Try it →
Counting task for the data below: how many lines hold the word "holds"? Answer with the number only.
*** Materials provided
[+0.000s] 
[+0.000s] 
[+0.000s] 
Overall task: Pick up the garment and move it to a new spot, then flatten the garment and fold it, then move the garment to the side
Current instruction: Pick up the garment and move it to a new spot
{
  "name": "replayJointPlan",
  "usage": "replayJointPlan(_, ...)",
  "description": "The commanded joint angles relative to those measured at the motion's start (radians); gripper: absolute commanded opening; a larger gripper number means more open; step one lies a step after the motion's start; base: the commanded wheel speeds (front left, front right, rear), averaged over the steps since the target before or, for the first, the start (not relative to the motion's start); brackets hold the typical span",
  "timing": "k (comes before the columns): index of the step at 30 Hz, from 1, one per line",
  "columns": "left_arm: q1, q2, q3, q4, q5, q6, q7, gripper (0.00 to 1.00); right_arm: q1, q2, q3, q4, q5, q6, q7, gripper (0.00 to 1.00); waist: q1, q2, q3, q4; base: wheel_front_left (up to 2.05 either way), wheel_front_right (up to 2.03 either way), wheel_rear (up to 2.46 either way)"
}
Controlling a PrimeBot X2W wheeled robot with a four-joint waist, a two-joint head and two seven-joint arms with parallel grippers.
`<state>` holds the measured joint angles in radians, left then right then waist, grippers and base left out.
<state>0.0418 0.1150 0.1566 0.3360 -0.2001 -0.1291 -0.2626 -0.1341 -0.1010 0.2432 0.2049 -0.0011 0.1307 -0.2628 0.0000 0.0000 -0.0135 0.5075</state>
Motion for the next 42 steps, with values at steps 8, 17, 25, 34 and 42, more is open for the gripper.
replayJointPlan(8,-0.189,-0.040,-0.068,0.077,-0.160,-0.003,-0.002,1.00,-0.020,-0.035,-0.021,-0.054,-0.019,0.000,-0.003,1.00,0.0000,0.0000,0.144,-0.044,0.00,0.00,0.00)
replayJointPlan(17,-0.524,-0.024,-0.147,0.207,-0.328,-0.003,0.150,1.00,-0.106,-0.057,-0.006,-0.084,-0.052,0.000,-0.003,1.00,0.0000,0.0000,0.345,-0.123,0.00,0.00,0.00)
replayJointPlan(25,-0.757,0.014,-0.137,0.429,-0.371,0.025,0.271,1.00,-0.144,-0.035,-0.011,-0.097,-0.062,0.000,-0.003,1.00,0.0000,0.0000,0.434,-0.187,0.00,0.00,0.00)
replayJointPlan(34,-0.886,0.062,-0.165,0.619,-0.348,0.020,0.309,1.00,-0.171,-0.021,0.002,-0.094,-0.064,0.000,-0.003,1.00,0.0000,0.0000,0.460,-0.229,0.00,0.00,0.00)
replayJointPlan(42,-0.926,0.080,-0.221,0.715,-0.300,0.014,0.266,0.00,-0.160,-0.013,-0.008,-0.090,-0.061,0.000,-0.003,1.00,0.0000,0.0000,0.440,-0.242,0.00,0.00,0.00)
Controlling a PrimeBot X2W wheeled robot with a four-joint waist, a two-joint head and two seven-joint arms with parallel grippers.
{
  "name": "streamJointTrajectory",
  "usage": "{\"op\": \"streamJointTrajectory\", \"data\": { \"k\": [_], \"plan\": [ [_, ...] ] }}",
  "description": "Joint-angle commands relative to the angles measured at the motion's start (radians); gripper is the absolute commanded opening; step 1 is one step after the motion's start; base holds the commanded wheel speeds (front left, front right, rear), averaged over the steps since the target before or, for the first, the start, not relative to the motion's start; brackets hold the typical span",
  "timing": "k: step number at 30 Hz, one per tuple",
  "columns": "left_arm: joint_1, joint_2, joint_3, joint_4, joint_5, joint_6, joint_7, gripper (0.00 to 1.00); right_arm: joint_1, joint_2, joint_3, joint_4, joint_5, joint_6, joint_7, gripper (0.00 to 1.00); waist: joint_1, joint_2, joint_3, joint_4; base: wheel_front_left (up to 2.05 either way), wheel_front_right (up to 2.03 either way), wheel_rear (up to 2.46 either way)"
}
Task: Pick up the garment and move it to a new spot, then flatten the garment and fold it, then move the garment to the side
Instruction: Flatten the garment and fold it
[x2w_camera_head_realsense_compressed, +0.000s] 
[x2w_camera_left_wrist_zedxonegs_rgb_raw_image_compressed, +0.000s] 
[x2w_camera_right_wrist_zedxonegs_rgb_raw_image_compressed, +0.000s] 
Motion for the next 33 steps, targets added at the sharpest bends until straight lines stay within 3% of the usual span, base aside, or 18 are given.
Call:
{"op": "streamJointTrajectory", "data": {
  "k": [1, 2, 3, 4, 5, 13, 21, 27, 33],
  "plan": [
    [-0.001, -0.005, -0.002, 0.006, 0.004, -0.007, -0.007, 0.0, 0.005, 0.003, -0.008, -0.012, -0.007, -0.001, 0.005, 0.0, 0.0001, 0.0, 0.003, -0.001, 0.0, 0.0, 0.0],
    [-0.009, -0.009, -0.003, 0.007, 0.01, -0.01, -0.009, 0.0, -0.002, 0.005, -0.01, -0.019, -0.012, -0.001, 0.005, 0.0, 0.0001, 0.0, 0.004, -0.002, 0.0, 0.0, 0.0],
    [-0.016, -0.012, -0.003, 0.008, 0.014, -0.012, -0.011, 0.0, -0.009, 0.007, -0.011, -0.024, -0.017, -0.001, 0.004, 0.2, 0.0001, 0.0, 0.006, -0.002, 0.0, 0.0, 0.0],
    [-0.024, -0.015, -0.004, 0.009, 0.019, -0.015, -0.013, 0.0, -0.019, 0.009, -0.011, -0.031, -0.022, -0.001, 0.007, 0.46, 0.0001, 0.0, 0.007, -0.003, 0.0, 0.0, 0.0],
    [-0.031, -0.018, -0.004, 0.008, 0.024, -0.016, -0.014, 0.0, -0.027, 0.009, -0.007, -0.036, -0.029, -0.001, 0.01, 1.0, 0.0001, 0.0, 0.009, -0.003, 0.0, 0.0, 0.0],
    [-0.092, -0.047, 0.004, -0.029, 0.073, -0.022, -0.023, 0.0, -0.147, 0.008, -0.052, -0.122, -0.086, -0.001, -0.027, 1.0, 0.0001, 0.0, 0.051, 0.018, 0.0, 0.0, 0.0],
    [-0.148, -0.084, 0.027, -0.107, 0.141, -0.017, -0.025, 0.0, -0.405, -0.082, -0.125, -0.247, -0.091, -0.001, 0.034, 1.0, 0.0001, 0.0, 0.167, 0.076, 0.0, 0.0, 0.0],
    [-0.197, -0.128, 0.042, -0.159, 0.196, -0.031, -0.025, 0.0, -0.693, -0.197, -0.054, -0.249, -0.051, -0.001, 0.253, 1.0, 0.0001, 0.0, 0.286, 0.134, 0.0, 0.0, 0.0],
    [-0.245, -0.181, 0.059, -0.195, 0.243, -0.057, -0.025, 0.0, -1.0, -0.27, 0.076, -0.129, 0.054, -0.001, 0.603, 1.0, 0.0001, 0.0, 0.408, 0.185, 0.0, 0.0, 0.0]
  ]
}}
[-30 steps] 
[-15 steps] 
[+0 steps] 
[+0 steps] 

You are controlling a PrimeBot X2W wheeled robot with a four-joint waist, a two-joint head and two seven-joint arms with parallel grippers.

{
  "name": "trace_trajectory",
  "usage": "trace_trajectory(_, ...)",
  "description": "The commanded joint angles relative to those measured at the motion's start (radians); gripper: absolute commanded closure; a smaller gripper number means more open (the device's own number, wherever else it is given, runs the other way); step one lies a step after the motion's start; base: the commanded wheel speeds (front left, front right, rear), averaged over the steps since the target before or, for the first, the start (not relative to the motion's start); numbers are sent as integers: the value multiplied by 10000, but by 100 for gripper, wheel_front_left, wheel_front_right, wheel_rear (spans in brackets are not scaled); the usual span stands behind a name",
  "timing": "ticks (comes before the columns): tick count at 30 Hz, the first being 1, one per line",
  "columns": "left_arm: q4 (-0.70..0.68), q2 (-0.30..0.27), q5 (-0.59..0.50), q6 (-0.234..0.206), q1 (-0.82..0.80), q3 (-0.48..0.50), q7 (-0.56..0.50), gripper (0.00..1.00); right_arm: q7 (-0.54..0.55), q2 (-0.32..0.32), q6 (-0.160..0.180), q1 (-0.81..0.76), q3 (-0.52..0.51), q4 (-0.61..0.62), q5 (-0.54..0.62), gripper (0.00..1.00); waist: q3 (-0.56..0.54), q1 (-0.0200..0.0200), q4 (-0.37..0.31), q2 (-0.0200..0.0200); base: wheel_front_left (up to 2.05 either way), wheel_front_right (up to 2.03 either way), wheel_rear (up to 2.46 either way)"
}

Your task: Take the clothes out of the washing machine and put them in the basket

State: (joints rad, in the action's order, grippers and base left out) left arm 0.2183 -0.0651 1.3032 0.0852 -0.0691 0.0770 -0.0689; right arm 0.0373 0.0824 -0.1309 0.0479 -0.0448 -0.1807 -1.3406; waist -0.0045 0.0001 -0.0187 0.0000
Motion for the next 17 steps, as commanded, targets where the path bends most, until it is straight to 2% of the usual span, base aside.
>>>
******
Expected output →
2